------ Data under study ------
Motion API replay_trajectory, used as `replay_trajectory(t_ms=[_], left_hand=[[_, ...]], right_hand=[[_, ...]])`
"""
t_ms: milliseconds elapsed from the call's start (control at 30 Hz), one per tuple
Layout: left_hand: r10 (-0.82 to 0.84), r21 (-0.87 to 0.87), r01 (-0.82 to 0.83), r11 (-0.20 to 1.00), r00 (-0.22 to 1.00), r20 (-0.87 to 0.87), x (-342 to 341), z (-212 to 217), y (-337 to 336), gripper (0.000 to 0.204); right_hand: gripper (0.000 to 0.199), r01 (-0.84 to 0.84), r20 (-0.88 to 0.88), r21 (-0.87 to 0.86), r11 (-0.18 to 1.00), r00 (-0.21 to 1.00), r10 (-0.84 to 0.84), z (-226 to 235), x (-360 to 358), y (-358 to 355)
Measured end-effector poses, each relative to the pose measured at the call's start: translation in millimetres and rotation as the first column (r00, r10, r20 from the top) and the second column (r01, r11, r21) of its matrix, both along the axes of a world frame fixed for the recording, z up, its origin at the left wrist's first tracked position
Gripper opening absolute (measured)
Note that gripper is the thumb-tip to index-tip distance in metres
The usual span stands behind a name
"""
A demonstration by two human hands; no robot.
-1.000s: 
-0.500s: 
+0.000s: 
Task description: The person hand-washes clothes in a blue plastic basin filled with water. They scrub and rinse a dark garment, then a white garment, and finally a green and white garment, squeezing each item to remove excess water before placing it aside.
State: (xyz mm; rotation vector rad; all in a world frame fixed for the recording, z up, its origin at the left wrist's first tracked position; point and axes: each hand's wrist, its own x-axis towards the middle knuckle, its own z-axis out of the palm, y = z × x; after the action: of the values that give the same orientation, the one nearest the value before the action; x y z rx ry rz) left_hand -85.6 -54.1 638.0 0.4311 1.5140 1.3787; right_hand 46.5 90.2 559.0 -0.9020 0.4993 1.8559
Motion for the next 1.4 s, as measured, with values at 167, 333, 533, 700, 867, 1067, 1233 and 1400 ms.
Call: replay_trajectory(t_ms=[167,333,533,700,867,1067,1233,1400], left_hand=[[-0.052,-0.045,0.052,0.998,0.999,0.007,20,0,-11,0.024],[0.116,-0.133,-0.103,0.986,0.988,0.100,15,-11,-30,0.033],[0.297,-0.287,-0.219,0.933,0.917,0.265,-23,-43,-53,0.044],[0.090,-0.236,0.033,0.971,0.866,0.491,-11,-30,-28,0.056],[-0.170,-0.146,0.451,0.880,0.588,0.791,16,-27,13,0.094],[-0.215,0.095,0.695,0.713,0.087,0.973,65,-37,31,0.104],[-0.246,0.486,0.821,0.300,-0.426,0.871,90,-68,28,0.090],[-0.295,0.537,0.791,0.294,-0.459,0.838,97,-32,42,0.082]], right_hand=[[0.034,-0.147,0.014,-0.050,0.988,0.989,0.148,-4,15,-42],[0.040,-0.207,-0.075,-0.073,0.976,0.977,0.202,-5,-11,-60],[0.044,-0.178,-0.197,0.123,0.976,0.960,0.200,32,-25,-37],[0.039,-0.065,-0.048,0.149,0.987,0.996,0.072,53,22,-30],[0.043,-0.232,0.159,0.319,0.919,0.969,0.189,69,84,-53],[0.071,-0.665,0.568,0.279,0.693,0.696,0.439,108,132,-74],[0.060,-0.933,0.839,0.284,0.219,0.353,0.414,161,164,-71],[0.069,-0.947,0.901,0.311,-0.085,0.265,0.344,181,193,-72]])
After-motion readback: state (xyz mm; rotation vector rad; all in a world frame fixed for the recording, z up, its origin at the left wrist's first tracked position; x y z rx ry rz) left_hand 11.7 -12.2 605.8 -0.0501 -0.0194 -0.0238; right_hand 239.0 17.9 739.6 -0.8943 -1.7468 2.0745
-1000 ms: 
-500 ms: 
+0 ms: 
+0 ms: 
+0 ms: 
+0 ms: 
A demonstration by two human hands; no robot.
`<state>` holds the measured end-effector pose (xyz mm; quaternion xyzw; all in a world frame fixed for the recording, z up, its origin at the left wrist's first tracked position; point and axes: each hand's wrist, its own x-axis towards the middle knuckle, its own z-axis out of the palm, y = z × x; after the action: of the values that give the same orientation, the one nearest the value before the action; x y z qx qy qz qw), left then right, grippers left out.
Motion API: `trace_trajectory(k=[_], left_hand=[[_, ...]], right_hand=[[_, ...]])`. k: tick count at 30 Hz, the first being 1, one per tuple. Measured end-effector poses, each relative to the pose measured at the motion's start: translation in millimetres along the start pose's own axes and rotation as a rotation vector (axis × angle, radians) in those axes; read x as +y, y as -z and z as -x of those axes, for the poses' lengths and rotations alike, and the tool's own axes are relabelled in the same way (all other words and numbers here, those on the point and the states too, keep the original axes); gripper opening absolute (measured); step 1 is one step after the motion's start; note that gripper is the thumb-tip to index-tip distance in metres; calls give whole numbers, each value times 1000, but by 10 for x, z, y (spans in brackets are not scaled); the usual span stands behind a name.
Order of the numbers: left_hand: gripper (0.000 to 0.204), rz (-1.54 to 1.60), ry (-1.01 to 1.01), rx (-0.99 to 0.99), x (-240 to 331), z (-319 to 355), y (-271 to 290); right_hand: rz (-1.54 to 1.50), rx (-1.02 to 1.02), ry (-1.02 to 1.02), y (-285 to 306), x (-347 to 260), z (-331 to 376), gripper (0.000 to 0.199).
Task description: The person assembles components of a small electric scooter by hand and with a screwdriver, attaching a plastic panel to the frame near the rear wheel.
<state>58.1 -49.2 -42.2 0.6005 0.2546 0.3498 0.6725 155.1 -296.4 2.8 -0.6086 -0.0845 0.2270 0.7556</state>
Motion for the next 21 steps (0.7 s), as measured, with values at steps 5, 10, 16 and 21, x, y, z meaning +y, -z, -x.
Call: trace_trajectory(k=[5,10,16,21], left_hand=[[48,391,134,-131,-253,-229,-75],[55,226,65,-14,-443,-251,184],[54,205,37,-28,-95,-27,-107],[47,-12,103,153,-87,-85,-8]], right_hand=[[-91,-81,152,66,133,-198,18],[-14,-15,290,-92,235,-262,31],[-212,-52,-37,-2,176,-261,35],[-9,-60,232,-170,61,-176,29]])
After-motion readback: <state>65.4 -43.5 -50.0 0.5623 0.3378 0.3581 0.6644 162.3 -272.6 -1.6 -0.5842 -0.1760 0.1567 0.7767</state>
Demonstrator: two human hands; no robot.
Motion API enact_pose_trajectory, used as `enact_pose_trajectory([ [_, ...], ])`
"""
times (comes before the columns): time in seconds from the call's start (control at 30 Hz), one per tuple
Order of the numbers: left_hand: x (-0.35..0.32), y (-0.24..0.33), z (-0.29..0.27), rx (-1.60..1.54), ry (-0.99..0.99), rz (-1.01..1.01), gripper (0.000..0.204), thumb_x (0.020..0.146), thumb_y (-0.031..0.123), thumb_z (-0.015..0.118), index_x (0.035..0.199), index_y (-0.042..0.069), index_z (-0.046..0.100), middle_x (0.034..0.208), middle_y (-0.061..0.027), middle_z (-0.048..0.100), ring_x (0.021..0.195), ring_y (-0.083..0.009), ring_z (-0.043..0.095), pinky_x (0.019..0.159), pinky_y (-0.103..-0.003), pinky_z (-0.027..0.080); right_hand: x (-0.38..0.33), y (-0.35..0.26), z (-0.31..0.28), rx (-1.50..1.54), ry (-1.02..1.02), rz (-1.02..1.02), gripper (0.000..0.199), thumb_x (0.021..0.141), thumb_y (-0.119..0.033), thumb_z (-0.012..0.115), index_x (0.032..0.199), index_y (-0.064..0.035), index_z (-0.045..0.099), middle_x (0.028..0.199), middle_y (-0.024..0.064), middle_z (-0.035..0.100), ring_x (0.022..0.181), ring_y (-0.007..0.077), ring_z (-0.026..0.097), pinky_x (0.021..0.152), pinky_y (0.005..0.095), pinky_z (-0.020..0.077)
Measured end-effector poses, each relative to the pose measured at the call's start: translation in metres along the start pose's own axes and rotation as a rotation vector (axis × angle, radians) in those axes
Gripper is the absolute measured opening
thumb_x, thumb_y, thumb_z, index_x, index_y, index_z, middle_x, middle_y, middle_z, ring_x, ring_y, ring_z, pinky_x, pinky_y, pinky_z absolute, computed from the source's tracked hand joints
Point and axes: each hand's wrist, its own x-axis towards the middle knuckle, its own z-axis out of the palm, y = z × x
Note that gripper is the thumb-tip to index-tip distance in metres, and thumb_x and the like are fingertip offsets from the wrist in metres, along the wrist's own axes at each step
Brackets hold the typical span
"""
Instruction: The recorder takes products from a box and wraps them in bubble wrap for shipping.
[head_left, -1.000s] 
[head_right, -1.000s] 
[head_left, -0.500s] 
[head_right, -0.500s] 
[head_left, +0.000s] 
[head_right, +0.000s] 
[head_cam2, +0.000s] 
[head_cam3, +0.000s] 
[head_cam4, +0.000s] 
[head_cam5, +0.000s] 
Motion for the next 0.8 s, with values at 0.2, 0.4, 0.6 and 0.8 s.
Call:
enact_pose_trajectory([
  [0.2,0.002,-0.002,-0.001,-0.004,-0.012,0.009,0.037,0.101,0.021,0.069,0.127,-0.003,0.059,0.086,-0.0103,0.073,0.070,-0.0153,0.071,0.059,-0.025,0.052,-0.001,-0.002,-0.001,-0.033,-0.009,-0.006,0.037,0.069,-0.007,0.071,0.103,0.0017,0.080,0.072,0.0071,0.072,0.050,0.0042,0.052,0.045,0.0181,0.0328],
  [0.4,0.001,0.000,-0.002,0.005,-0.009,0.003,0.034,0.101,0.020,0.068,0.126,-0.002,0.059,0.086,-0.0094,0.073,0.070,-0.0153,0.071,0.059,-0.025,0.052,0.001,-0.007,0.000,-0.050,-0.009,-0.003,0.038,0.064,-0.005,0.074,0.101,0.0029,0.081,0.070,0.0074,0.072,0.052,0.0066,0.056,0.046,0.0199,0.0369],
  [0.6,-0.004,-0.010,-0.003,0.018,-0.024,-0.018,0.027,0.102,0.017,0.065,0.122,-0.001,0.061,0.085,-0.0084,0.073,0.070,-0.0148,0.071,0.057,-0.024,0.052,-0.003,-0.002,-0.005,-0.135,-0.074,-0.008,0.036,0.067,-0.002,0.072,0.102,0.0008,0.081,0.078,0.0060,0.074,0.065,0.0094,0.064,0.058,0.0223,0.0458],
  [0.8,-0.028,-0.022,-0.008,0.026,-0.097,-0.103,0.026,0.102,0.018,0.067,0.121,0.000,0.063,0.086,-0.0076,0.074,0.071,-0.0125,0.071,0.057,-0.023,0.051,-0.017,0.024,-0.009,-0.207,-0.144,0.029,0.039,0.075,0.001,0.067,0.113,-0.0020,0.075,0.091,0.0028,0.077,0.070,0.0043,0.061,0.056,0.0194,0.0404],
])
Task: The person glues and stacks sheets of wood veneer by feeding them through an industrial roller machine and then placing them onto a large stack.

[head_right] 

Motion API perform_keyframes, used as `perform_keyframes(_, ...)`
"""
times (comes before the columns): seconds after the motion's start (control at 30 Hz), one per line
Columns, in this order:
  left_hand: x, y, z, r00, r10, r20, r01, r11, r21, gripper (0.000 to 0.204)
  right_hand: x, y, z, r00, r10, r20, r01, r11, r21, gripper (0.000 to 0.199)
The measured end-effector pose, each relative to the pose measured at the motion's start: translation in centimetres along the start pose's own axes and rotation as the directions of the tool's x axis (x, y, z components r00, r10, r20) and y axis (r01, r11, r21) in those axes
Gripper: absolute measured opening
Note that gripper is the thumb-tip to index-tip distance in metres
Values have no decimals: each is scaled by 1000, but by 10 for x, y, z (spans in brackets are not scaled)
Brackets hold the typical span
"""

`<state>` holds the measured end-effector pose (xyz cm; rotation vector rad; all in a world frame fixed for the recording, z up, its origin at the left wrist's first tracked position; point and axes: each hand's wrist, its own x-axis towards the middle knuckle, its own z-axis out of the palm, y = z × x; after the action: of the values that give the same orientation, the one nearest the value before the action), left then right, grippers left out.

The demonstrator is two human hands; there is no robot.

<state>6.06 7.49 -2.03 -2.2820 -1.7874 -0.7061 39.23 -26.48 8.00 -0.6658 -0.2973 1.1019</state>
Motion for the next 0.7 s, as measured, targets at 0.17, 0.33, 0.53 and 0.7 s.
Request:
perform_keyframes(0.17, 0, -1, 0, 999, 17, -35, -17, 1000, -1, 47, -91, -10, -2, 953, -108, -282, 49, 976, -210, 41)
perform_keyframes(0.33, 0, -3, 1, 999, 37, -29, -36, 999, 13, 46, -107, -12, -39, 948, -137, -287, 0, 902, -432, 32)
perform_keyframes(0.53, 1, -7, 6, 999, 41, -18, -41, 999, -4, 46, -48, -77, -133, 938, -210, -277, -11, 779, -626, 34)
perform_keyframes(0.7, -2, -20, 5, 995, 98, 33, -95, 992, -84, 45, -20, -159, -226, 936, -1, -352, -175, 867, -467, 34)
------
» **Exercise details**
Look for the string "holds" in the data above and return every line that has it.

» **Response to this task**
`<state>` holds the measured end-effector pose (xyz mm; quaternion xyzw; all in a world frame fixed for the recording, z up, its origin at the left wrist's first tracked position; point and axes: each hand's wrist, its own x-axis towards the middle knuckle, its own z-axis out of the palm, y = z × x; after the action: of the values that give the same orientation, the one nearest the value before the action; x y z qx qy qz qw), left then right, grippers left out.
`<state>` holds the measured end-effector pose (xyz cm; rotation vector rad; all in a world frame fixed for the recording, z up, its origin at the left wrist's first tracked position; point and axes: each hand's wrist, its own x-axis towards the middle knuckle, its own z-axis out of the palm, y = z × x; after the action: of the values that give the same orientation, the one nearest the value before the action), left then right, grippers left out.

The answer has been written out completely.